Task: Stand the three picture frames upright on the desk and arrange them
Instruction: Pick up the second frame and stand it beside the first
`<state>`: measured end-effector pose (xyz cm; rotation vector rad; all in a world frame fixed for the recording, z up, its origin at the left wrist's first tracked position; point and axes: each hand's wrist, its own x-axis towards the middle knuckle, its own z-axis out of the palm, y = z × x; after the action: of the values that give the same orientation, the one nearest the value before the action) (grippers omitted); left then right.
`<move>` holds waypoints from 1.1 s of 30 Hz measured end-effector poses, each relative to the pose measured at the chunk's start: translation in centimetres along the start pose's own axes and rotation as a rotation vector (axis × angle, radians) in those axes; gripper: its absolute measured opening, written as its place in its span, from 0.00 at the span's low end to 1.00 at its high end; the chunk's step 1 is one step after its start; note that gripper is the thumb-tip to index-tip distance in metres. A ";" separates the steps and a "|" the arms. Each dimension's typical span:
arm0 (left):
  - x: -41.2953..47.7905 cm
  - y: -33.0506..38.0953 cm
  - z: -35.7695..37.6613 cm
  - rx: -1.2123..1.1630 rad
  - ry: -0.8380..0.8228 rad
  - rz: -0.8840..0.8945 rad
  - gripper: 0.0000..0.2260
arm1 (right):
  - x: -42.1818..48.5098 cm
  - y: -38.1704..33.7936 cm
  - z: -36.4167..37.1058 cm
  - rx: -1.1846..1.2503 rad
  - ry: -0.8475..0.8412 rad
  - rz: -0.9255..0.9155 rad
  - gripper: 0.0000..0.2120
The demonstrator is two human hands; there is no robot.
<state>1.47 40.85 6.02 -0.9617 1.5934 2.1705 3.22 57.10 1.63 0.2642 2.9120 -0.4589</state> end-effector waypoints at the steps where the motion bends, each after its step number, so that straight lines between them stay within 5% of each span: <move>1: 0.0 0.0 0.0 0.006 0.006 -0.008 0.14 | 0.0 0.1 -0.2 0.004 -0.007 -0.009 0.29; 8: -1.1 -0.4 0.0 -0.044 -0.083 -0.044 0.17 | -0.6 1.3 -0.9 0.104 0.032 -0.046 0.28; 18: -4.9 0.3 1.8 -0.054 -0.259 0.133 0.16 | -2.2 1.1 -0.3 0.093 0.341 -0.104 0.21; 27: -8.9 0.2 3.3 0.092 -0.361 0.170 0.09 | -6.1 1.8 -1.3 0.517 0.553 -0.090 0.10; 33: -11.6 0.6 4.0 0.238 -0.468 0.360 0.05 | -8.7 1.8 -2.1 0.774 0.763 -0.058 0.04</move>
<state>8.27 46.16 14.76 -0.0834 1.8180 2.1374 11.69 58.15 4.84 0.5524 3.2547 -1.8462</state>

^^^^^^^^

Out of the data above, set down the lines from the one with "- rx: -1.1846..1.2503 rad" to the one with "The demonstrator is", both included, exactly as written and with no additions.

  - rx: -1.1846..1.2503 rad
  - ry: -0.8475..0.8412 rad
  - rz: -0.9255..0.9155 rad
  - gripper: 0.0000..0.2120
The demonstrator is two human hands; there is no robot.

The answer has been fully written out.